QUEST: INVESTIGATING OUR WORLD



#101 Survival: The Human Body in Extreme Environments
How can a man survive two nights at 30 below zero in the White Mountains of New Hampshire? How can another live through the night on a frozen buoy in the Atlantic in winter? Our bodies are constantly monitoring, balancing and adapting to the outside environment through a process called “homeostasis.” We journey to the limits of human endurance as New England scientists and survivors examine how the body attempts to maintain its steady state at high mountain altitudes, in extreme cold and heat and even in outer space. Why, all things being equal, does one person survive and another not? Would you survive?

#102 Pandemic
This program grapples with what we know and don’t know about infectious disease, particularly viruses. Using diary entries from a small town in Vermont, we experience the devastation of a working town and watch helplessly, as they did, at a disease that ravages a New England community. We will compare the 1918 influenza pandemic with today’s emerging invaders West Nile virus and Lyme disease. What is a virus? How does the body protect itself? How does a virus get past our immune system? In the neverending battle between disease and pharmaceuticals, epidemiologists are betting on the microbes to eventually win the war. This documentary also provides insight into why Avian flu is one of the top concerns of the health community and how this nightmare could become a reality.

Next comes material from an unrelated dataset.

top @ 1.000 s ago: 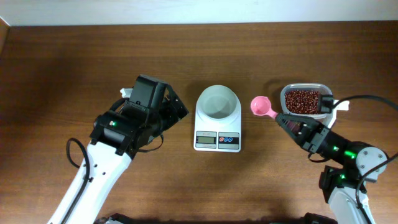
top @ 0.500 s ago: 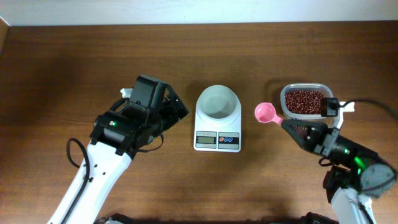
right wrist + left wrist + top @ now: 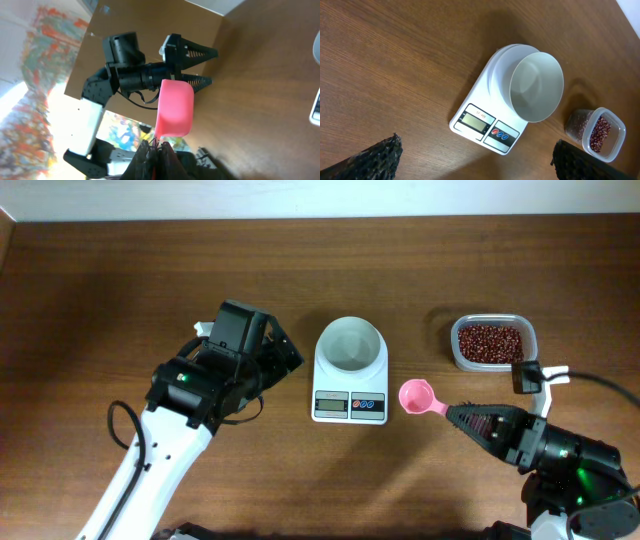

#103 Summer: Getting the Bugs Out
It’s no secret that northern New England is home to many insects in the summertime. We share this season with at least 16,000 species of insects – and those are just the ones we know about. Insects outnumber all other kinds of animals combined. Summertime is when they’re at their peak of activity. They suddenly appear and then multiply right before our eyes. For many of these bugs, their lives are very short and terribly dangerous. There’s so much to learn about the lives these diminutive animals lead. And there’s no better time to see that than in the summer. But imagine trying to identify and count all the different species of insects as well as other forms of life? That’s what a BioBlitz is all about. And to make it even tougher, they give themselves just 24 hours to do it. There’s a remarkable flush of life in the summer. Could it be that insects are at the center of it all?

#104 Aquaculture: Down on the Salmon Farm
Largescale farms growing Atlantic salmon along the Maine coast provide an affordable alternative to wild salmon. But is aquaculture creating more problems than it's solving? There is no shortage of people getting in on this rapidly changing industry in northern New England and across the globe. But this young industry has spent 30 years addressing one controversy after another. Can science help find the solutions? These were some of the questions we set out to answer. While researchers at universities around the region are racing to come up with innovations to help fish farmers deal with pollution, disease and other problems, they may not be able to save the many small family fish farms that are suddenly disappearing from Maine waters. Many of their solutions have fish farms moving ashore or to deeper, more turbulent waters way offshore.

#105 Archaeology
Why do archaeologists travel in packs? How can finding just a thin flake from a prehistoric spear point be so exciting? Sorting out the hidden pasts of people who haven’t been around for thousands of years can take a lifetime for an archeologist. For every hour or two in the field, archaeologists spend another 10 to 12 hours working in the laboratory toiling over their discoveries, trying to make sense of them. And yet it’s also a team sport. We'll follow several teams of professional and amateur archaeologists as they carefully unearth pieces of northern New England's past. We'll see the latest techniques and technologies they're using to detect, excavate and preserve their interesting finds.

#106 The Scientist
What's it really like to be a modern scientist? From the atoms and molecules of nanoscience at the University of New Hampshire to field biologists at Allied Whale in Bar Harbor, Maine, who study the largest animals on earth, the classic picture of men in white lab coats is dispelled with this indepth look at two groups of scientists at work. Allied Whale’s cataloging work has been a key to assessing the health of whale stocks in the North Atlantic. When humpback whales come up into the Gulf of Maine they’re literally starving. They’re there exclusively to feed and biologists want to know how they’re faring during such a critical period for them. So what’s nanoscience? Instead of measuring with an inch or a centimeter, nanoscientists use a nanometer, or a billionth of a meter. On this scale, a flea is about a million nanometers. Even a single red blood cell is about seventhousand nanometers across! As the latest, greatest buzzword making science news, we’ll see why nanotechnology is the new darling.